Bolsa Família começa a atender jovens de 16 e 17 anos

Agência Brasil

BRASÍLIA - A partir desta segunda-feira, as famílias que fazem parte do Programa Bolsa Família e que possuem adolescentes com idade entre 16 e 17 anos matriculados na escola começam a receber também o Variável Jovem benefício de R$ 30 por adolescente.
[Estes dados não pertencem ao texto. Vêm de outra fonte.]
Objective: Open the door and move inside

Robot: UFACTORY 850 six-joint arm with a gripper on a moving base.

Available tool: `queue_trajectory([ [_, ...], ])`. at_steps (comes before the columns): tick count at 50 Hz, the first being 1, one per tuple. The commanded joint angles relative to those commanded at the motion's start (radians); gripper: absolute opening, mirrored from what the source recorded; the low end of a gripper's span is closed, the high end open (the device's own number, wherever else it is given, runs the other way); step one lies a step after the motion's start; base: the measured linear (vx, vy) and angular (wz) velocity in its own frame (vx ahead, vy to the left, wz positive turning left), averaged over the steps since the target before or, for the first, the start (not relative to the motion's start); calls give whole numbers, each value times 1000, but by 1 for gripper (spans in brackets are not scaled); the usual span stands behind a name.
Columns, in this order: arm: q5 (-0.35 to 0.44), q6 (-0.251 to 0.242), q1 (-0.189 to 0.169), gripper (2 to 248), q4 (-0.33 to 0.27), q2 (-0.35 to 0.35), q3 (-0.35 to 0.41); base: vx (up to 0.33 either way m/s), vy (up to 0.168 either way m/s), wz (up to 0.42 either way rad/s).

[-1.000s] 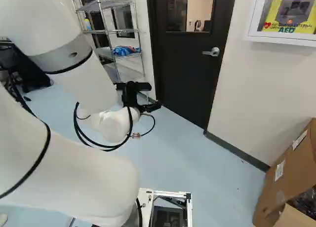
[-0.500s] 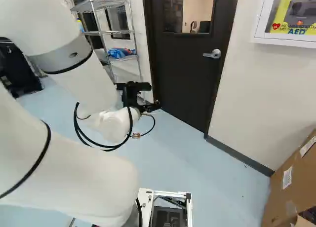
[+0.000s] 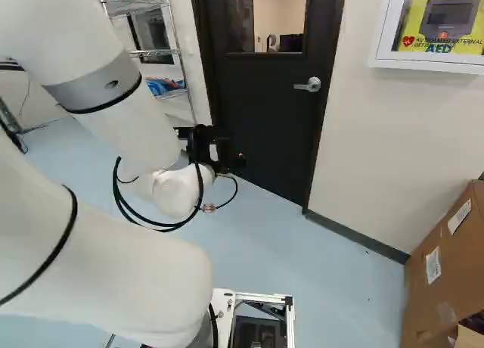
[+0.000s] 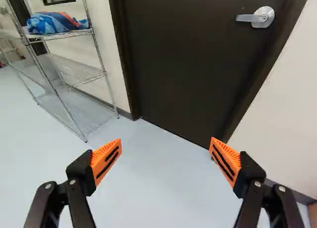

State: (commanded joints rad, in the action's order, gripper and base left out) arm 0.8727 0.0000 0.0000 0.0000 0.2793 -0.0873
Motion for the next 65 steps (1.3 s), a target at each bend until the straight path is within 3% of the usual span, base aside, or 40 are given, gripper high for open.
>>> queue_trajectory([
  [65, 0, 0, 0, 247, 0, 0, 0, 169, 69, -279],
])
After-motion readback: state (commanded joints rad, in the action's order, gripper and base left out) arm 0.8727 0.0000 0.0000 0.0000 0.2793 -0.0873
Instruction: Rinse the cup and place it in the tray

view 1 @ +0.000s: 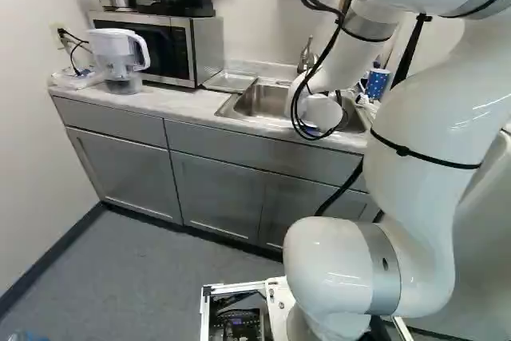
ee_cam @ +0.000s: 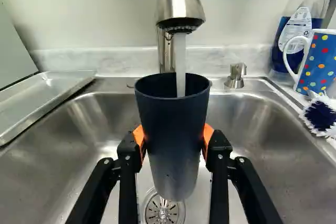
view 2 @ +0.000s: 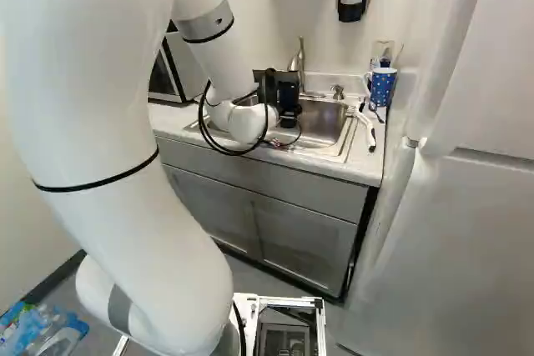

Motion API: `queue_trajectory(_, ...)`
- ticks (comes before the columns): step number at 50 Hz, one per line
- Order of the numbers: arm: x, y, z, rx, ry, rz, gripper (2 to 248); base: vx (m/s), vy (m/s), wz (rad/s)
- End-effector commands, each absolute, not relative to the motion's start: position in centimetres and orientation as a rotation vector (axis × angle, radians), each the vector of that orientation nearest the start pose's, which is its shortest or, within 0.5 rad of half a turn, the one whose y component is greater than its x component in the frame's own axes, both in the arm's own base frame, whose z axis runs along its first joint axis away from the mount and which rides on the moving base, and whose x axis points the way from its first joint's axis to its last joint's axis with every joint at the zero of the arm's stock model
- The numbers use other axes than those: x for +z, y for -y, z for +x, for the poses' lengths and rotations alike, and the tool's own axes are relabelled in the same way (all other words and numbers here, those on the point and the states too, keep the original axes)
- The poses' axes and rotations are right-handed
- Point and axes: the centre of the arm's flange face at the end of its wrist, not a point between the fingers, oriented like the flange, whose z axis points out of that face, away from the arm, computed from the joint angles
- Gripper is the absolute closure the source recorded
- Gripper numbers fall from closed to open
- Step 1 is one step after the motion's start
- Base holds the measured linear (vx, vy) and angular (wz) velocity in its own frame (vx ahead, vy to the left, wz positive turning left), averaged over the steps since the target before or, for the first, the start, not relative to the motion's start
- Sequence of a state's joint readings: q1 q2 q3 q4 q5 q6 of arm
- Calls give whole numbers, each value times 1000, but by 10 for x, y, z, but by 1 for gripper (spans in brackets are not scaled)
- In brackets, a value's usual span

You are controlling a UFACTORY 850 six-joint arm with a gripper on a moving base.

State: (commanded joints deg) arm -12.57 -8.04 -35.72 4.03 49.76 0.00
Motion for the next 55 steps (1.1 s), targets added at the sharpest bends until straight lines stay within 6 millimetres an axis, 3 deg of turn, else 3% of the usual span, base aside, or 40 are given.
queue_trajectory(55, 423, 108, 461, -2049, -395, -2546, 127, 0, 0, 0)
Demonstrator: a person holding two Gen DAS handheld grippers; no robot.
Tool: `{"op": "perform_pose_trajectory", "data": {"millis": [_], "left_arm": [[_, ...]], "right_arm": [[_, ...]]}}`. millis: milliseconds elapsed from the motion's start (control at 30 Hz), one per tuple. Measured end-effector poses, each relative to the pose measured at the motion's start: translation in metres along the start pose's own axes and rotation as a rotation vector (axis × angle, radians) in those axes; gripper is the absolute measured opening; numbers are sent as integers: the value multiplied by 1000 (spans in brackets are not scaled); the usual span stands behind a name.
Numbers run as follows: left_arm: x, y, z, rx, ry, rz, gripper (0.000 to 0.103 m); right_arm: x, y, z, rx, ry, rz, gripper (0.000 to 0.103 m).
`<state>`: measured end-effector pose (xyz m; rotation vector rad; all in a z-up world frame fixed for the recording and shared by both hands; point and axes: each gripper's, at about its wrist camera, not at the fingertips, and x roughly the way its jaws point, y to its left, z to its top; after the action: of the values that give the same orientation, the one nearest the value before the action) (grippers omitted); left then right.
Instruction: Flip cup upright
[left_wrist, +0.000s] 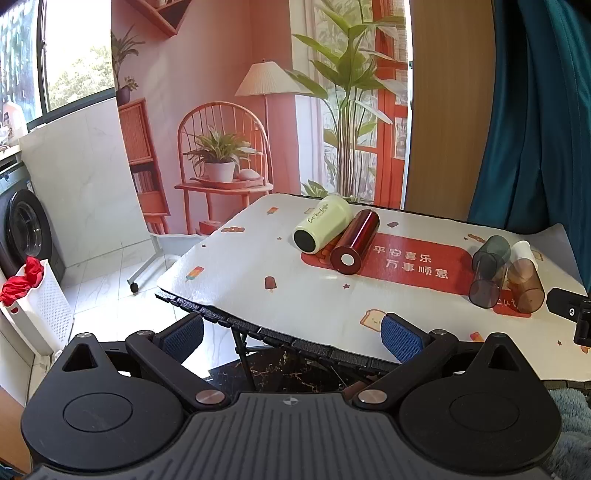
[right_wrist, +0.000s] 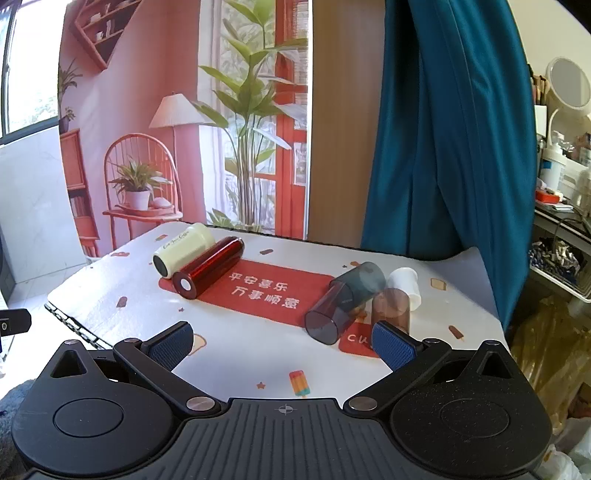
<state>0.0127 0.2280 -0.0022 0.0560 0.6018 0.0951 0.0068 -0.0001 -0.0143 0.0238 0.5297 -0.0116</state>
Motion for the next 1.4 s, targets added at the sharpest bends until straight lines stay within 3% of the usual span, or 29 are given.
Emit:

Cada família terá direito ao valor máximo de R$ 60 (mesmo que tenha três ou mais adolescentes dentro da faixa etária estabelecida).
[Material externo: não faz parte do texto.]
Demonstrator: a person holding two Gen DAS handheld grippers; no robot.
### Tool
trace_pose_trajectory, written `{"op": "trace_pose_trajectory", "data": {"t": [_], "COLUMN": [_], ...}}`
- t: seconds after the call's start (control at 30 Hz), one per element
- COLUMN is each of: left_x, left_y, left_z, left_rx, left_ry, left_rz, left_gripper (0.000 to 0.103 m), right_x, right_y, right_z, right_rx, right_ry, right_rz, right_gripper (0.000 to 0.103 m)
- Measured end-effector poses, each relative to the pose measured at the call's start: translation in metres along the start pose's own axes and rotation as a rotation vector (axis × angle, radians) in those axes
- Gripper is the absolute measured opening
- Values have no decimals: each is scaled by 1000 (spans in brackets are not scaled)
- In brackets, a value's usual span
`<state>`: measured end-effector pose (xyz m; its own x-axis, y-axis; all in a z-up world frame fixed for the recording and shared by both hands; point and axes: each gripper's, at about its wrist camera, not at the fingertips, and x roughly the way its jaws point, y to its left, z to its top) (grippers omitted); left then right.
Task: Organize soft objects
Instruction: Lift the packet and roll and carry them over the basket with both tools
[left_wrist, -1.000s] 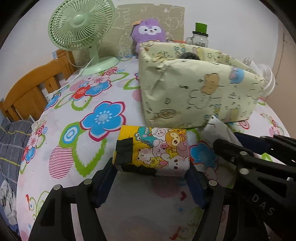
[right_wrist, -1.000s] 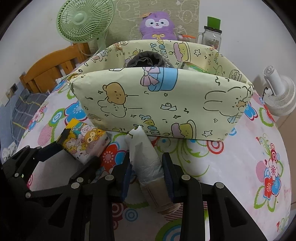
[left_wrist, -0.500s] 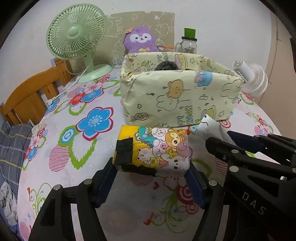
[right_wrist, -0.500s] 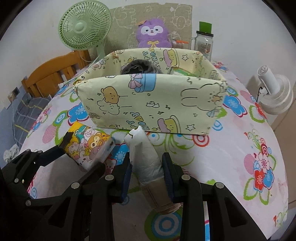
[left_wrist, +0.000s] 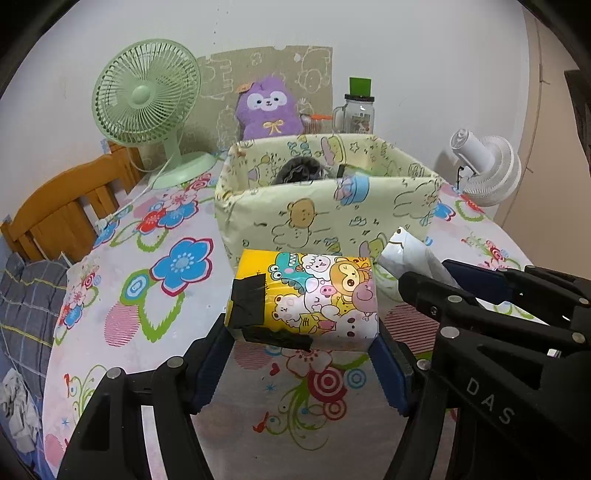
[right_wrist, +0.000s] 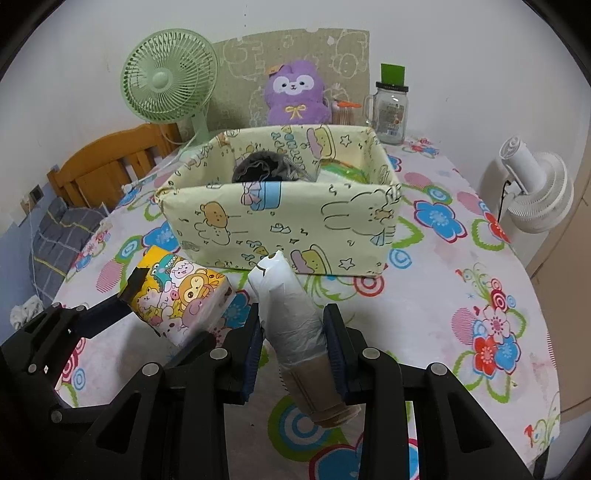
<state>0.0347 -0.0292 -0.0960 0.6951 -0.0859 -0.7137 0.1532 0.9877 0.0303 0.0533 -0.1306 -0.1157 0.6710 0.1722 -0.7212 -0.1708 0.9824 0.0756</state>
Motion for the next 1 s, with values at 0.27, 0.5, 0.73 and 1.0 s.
{"op": "trace_pose_trajectory", "data": {"t": [0.27,0.5,0.73,1.0], "left_x": [-18,-29,-38,-48], "left_y": [-7,-13,-16,-13], "left_z": [13,26,36,48], "left_rx": [6,18,20,19], "left_ry": [-26,-50,-76,-102], "left_rz": [3,0,-10,-10], "left_gripper": [73,74,73,73], "right_x": [-19,-34,-46,-58], "right_y": [-6,-11,-12,-10], "right_z": [10,20,30,41], "right_rx": [-4,2,-7,-17], "right_ry": [-33,-62,-89,-118], "right_rz": [-1,2,3,0], "right_gripper": [36,36,36,36]}}
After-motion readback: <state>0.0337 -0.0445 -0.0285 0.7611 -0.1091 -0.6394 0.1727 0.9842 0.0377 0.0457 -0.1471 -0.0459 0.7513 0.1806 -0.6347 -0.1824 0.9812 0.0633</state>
Antes do Variável Jovem, existiam apenas duas modalidades do Bolsa Família: o benefício básico de R$ 58, pago a famílias consideradas extremamente pobres e com renda mensal per capita de até R$ 60 e o benefício variável de R$ 18, limitado a três crianças ou adolescentes de até 15 anos, membros de famílias com renda mensal per capita de até R$ 120. Quando o adolescente completava 16 anos, a família deixava de receber o benefício variável.

Segundo dados do MDS, até 31 de março, cerca de R$ 34,7 milhões serão transferidos às famílias de 1.156.958 adolescentes. O pagamento de benefícios vinculados ao Bolsa Família, que antes era de R$ 865,7 milhões, passa a ser de R$ 900,4 milhões.
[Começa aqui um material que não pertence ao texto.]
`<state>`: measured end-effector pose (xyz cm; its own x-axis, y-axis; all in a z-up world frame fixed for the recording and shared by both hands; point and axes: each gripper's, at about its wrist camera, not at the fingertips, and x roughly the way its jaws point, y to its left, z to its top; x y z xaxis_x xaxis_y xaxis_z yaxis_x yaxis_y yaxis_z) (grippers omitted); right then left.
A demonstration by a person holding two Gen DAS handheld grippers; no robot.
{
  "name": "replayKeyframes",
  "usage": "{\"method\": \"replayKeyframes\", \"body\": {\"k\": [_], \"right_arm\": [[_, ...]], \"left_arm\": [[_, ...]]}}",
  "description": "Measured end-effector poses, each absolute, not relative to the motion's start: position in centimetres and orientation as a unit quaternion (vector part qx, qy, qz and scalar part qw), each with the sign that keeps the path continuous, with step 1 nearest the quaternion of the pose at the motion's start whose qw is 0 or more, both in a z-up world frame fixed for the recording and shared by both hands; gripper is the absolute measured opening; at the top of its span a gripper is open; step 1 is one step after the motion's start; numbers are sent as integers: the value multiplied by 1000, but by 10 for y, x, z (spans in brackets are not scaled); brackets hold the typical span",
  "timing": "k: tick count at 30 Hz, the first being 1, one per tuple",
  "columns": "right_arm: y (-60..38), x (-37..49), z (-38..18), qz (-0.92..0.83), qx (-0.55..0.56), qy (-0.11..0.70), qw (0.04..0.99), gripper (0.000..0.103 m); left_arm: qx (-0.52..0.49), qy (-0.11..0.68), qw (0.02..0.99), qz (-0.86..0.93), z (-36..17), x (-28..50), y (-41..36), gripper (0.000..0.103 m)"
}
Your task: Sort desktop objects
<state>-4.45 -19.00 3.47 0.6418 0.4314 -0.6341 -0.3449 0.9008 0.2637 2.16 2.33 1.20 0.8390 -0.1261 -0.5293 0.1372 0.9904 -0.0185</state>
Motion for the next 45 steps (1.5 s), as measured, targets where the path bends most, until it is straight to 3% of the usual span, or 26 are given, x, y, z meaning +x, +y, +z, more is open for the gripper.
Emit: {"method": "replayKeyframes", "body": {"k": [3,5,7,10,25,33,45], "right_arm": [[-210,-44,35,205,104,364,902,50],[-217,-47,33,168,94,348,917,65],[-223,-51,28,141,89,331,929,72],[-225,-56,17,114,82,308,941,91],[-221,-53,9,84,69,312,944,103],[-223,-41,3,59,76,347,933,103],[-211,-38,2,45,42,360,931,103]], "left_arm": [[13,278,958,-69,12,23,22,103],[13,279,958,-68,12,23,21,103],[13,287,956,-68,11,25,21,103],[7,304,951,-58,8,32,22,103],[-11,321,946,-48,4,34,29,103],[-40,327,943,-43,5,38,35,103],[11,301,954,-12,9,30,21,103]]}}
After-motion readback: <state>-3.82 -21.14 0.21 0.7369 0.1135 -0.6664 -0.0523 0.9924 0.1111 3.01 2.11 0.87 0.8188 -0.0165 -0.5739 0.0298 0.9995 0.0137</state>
O objetivo da extensão da faixa etária, segundo a secretária nacional de Renda de Cidadania do Ministério do Desenvolvimento Social (MDS), Rosani Cunha, é reforçar as estratégias de combate à pobreza e à desigualdade no país. Ela destaca ainda que a medida contribui para aumentar a freqüência dos adolescentes às aulas e para reduzir a evasão escolar.

- Uma das grandes causas da pobreza é a baixa escolaridade dos membros das famílias pobres. O problema era ainda mais grave quando deixavam de pagar o benefício ao adolescente.

Com a nova modalidade, o valor total de benefícios para as famílias pode chegar a até R$ 172 (valor máximo referente a três crianças e dois adolescentes). Com as regras anteriores, o valor máximo que uma família poderia receber era R$ 112. O valor mínimo continua sendo R$ 18.

Rosani destaca que o valor de R$ 30 ou R$ 60 do Variável Jovem só poderá ser sacado pelo titular do cartão Bolsa Família - geralmente a mãe - que responde como responsável pelas crianças e adolescentes. Para ter direito ao benefício, o adolescente matriculado na escola precisa ter o mínimo de 75% de freqüências às aulas. Para as crianças que recebem o Bolsa Família, a freqüência escolar mínima continua a ser de 85%.

Será considerado como matriculado na escola apenas o adolescente que possua dados registrados no Sistema de Acompanhamento Escolar do Ministério da Educação (MEC) ou que possua o código Inep (Instituto Nacional de Estudos e Pesquisas Educacionais) da escola no Cadastro Único, válido e atualizado nos últimos 12 meses.

Para os adolescentes que estavam fora da escola e que voltaram a estudar este ano, a família deve informar o código Inep no Cadastro Único para começar a receber o Variável Jovem.

As famílias que descumprirem o regulamento do programa pela primeira vez receberão uma advertência e, caso haja novo descumprimento, o benefício será suspenso por 60 dias. A partir do terceiro registro, o Variável Jovem será cancelado. Os demais benefícios da família serão mantidos.

O MDS trabalha com uma estimativa de que, aproximadamente, 1,7 milhão de adolescentes com idade entre 16 e 17 anos fazem parte de famílias integradas ao Bolsa Família e, portanto, têm direito ao Variável Jovem.